Exercise instructions: Look for the word "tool" in the data below, and copy every line that holds it.
Exercise data below:
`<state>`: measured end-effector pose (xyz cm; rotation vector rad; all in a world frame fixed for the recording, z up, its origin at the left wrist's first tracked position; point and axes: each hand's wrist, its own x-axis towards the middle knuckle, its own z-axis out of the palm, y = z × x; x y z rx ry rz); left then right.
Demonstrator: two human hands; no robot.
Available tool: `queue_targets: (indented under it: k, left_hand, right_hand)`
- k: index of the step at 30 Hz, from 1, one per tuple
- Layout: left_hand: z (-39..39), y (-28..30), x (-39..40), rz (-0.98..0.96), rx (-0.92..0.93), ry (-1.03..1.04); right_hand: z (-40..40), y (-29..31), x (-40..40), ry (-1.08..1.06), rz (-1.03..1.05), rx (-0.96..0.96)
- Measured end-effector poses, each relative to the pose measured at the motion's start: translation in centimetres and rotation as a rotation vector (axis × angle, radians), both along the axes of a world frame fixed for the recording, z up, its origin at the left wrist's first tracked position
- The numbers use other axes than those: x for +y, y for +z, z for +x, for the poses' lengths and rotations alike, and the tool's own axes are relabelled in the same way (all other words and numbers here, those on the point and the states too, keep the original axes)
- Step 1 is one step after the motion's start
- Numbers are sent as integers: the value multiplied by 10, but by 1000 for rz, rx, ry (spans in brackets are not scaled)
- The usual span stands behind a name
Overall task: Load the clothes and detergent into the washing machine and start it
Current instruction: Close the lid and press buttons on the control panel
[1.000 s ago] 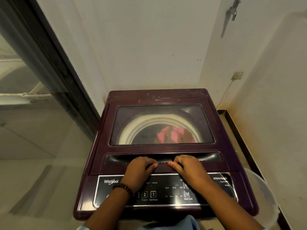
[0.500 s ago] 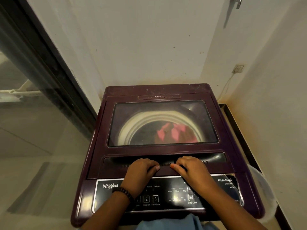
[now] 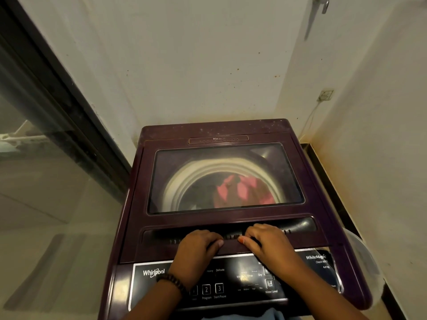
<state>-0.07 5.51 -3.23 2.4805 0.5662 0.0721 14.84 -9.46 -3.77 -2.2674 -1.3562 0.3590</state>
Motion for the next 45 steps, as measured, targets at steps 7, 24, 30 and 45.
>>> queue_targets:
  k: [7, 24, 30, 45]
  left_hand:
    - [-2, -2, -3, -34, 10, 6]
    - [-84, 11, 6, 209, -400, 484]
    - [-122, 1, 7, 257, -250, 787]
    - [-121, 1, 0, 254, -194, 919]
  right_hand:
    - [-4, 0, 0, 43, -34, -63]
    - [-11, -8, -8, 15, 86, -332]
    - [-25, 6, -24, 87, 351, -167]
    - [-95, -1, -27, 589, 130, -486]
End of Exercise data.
Response to this exercise:
Available tool: `queue_targets: (indented under it: k, left_hand, right_hand)`
- The numbers use other axes than those: x for +y, y for +z, z for +x, for the poses' lengths and rotations alike, and the tool's own axes are relabelled in the same way (all other words and numbers here, those on the point and the states too, keep the original axes)

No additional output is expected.